GoogleCodeExporter commented 9 years ago
Understand your concern and difficulty in getting CORS working but as long as 
you have access to the web server of your content, you can simply add a 
.htaccess file in the folder where you server content with the following 
directive:

Header set Access-Control-Allow-Origin "*"

then you'll get a very permissive response header like this:

Access-Control-Allow-Origin:·*(CR)(LF)

and you should have no problem with CORS from Chromecast.

Original comment by shawns...@google.com on 1 Mar 2014 at 5:09

GoogleCodeExporter commented 9 years ago
I have cors working - my point was that it was an annoying and unnecessary step 
that I would have preferred to postpone until after initial development.

In my case, the server was cocoahttp server - it doesn't support htaccess. It 
required me to subclass a handful of response classes to add header support. To 
test that things work on my windows server (which uses a subtly different 
version of VLC to convert to HLS, I have to pay a contractor to do the same for 
webserving through .net 
I haven't done this - so I'm proceeding somewhat blindly.
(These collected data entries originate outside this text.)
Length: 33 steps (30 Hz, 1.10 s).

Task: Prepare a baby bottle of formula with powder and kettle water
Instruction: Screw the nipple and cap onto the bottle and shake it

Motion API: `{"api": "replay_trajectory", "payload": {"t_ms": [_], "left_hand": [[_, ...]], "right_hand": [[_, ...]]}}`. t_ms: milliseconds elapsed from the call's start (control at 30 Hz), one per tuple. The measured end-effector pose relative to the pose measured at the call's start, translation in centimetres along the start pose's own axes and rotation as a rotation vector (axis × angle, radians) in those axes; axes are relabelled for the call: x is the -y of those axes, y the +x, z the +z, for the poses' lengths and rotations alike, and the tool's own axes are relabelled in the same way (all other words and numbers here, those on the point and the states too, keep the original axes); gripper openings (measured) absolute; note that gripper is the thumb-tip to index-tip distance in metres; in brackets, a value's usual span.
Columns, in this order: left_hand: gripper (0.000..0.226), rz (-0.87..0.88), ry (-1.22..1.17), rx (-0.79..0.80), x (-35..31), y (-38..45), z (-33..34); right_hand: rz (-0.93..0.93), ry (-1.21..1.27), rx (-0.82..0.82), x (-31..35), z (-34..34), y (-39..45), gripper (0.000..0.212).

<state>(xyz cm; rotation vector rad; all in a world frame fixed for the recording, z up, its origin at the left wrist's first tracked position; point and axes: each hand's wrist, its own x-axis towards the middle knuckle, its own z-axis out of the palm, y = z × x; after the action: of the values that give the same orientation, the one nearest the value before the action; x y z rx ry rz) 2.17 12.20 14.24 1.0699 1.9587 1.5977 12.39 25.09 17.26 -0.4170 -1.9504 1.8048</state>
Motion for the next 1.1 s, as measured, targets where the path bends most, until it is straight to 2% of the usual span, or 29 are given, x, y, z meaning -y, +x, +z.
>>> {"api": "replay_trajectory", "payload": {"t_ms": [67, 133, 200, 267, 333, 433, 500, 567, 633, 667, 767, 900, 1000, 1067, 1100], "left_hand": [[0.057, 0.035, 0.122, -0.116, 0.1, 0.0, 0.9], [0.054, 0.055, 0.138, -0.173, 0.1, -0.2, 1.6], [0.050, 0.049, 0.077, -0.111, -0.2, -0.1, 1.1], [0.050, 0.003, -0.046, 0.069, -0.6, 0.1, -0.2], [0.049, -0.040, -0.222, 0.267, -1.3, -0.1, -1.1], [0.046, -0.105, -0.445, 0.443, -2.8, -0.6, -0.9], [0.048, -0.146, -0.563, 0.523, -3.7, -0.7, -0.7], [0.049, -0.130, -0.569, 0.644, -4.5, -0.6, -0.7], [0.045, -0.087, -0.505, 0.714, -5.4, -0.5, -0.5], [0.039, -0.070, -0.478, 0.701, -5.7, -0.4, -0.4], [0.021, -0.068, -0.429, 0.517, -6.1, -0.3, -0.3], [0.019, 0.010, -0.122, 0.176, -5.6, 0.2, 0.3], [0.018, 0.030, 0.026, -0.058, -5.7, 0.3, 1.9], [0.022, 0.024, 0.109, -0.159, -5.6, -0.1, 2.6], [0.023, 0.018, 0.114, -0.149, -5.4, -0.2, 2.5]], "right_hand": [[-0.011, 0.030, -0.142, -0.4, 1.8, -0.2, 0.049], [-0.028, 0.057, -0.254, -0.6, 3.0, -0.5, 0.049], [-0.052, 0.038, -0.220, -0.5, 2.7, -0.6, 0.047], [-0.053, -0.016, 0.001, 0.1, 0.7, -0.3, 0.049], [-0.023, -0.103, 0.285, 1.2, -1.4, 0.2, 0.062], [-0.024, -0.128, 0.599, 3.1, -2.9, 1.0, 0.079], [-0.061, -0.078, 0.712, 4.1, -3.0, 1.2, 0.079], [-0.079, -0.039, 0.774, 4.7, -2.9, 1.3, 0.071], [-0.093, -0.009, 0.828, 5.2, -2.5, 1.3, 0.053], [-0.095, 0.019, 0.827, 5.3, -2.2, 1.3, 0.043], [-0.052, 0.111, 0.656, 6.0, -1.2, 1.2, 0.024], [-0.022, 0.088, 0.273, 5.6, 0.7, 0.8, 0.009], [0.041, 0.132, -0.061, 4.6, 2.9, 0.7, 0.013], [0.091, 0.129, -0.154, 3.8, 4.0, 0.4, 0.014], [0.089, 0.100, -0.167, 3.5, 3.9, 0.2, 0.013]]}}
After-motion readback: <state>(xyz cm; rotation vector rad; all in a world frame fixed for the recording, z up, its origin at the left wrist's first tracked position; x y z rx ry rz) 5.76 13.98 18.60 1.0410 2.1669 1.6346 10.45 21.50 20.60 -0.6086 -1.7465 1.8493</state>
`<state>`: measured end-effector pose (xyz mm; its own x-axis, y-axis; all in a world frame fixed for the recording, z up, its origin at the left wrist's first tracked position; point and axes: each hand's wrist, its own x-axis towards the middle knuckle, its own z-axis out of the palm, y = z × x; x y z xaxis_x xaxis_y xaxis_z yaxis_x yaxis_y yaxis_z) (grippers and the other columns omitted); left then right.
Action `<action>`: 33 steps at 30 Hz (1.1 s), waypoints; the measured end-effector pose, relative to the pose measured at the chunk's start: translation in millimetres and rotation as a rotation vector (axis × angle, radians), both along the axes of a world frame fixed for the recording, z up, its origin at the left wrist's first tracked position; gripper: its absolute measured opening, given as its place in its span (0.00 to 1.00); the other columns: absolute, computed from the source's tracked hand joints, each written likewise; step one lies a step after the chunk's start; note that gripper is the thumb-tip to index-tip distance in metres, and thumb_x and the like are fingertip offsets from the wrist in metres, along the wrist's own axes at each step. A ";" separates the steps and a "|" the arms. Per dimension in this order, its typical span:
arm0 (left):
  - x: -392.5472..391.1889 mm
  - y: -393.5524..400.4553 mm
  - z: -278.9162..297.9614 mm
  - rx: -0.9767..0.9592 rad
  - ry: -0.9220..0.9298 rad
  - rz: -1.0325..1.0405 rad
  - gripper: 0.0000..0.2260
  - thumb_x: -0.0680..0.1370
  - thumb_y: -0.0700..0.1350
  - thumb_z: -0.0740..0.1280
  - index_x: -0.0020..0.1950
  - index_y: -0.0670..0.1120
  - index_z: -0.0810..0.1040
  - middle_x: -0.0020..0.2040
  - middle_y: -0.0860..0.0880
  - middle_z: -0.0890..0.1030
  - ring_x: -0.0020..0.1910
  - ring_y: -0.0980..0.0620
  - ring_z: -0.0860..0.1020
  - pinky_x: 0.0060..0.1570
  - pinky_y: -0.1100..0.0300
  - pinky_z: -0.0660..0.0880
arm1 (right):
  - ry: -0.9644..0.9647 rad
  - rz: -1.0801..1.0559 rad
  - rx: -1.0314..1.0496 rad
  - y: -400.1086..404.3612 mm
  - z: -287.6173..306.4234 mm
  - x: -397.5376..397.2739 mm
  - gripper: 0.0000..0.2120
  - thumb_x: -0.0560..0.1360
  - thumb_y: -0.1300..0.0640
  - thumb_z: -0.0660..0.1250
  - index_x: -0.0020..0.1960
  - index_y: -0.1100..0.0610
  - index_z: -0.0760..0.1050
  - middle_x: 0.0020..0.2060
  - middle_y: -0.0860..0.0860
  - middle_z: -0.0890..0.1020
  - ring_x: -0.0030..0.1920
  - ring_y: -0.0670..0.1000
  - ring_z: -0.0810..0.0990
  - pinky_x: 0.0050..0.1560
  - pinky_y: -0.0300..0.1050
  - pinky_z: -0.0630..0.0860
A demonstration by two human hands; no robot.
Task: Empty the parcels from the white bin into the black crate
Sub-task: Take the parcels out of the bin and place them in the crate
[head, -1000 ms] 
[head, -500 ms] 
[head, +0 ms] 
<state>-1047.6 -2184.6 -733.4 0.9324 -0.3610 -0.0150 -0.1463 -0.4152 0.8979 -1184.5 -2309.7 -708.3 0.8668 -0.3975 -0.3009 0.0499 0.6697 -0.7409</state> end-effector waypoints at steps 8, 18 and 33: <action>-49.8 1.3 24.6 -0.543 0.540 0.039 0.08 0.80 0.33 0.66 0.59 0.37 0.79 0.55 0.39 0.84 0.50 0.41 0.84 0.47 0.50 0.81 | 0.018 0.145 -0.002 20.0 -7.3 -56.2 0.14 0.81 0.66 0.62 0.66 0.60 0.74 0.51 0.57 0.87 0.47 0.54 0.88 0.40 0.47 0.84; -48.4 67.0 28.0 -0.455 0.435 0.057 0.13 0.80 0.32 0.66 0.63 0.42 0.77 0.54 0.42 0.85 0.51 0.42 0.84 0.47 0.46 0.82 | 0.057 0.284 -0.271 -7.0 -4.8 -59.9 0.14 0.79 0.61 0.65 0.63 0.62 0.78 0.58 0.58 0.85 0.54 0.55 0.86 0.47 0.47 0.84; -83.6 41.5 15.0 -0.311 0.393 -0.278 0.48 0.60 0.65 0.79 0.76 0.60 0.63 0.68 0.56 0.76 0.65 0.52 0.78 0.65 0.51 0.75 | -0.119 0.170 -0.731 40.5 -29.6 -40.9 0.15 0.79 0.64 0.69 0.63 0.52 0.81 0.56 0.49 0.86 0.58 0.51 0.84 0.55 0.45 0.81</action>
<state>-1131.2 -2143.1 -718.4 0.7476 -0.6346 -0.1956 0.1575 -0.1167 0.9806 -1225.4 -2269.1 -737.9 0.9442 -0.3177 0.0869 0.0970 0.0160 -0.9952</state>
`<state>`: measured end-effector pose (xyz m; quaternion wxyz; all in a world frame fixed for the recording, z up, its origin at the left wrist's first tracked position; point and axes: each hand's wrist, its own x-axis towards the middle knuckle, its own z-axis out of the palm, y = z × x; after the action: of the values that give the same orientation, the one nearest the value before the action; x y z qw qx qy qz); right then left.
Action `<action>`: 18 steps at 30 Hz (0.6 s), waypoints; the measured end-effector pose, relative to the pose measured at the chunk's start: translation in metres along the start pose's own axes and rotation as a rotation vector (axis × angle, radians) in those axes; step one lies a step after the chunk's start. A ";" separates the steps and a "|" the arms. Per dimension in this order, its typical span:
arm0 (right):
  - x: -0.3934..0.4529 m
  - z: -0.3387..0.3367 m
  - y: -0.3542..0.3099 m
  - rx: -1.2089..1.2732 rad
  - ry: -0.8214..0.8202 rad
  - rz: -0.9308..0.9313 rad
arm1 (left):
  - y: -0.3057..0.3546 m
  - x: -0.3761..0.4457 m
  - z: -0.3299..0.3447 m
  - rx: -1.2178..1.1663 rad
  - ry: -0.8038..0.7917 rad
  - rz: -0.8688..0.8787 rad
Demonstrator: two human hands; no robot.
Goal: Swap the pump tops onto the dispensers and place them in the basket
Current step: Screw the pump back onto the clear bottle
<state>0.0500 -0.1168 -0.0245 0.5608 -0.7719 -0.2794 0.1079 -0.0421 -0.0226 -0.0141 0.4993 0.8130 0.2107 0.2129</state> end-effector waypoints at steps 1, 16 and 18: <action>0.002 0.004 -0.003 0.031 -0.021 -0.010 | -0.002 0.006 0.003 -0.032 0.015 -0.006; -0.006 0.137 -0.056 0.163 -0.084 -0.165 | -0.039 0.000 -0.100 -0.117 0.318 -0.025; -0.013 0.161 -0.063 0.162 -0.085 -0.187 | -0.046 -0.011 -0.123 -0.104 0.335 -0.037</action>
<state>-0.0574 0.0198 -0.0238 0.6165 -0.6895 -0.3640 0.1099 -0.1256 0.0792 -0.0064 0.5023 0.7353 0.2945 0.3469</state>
Your own documentation mentions that CORS is often the first issue that 
developers come across. Why persist in enforcing this issue when it is clearly 
unnecessary in development?

https://developers.google.com/cast/docs/player

"This is often the first issue that comes up when a developer wishes to use 
streaming content.

Many developers have found that that their servers are configured to need CORS, 
when they start to fix it, they progressivly discover that all the assets need 
CORS, you can choose to keep up with this, or not based on the configuration of 
your server(s) and CDN's. The assets that may need CORS headers include 
manifests, secondary manifests, segments, and crypto keys."

I can accept that this is needed for production - but why not make life easier 
for developers while they get started?